EXCERPTED DATA:

————————

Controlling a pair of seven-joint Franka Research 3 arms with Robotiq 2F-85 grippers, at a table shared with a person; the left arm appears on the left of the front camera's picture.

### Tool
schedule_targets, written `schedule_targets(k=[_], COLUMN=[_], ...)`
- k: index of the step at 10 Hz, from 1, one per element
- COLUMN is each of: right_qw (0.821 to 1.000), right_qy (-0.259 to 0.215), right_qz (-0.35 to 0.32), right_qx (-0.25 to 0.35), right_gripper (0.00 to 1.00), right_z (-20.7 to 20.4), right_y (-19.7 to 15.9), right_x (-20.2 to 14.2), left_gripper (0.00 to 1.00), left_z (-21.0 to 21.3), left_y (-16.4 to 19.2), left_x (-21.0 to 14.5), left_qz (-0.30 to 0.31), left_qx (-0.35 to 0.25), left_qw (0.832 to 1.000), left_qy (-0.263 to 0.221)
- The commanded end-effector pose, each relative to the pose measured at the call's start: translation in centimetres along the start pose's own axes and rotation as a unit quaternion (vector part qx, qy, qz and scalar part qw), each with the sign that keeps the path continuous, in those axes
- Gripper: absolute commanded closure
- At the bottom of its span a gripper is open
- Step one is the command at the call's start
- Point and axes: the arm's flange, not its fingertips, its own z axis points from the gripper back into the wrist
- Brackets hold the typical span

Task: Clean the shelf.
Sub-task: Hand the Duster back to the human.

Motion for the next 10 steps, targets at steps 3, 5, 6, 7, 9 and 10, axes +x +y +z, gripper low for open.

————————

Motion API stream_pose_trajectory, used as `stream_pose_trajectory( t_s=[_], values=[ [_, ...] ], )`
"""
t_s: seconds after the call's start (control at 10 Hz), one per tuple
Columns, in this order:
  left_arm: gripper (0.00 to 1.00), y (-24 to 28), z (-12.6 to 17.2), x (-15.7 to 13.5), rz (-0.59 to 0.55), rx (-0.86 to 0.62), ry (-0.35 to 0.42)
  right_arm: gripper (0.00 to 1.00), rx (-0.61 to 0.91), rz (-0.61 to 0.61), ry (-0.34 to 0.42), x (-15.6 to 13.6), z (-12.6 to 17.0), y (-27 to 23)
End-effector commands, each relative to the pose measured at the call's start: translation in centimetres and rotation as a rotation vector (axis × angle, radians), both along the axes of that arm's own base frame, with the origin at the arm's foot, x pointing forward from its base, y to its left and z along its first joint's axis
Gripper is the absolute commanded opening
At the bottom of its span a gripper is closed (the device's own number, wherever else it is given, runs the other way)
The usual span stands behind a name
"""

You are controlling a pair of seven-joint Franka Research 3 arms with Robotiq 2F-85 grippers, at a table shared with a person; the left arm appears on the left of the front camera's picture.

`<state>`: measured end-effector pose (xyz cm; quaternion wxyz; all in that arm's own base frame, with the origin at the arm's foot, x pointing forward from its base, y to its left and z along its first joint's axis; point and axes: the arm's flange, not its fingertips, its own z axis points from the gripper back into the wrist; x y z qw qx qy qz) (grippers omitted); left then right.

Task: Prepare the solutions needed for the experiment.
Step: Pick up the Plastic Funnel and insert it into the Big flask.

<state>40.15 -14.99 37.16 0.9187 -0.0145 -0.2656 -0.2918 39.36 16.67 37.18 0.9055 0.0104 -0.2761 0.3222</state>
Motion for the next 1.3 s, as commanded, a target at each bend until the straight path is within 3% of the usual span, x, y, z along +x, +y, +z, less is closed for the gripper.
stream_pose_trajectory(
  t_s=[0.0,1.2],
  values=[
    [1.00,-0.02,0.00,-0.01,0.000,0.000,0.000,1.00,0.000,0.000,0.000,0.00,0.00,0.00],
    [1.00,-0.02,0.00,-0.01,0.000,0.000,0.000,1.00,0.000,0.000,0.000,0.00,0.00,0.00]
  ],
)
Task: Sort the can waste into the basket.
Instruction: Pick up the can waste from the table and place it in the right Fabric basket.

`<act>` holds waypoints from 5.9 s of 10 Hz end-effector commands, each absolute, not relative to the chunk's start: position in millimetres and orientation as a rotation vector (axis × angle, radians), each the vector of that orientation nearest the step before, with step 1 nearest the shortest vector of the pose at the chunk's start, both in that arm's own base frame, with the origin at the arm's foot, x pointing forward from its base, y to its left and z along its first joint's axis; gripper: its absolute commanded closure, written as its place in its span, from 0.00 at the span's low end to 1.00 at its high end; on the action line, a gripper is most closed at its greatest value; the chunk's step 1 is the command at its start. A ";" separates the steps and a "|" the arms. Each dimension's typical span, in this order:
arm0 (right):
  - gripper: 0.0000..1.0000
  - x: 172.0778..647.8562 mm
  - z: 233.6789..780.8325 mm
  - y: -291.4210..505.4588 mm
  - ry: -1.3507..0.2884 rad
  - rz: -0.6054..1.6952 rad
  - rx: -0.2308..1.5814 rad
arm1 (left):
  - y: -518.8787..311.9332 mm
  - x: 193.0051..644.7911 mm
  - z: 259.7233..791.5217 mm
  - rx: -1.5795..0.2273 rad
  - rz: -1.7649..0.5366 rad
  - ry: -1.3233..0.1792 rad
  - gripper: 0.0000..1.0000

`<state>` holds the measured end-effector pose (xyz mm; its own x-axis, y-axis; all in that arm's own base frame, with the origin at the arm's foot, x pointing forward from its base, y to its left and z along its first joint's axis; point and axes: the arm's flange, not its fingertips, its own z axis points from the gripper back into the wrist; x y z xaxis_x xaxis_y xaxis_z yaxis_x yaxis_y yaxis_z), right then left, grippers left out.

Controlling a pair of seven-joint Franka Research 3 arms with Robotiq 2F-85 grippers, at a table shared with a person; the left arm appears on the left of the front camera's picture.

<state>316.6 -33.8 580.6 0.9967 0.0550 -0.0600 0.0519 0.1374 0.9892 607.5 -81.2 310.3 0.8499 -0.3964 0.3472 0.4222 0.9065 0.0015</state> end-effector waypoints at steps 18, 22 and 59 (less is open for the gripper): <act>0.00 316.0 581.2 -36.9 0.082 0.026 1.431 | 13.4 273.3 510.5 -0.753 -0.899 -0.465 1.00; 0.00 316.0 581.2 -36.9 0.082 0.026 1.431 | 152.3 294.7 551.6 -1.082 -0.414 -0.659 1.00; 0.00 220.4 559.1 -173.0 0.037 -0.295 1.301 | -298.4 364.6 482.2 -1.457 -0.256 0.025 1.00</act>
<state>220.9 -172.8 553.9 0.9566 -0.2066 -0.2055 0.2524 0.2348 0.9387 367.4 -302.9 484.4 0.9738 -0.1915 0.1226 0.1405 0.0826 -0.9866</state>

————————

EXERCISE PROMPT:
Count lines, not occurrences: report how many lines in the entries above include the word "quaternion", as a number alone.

FINAL ANSWER:
2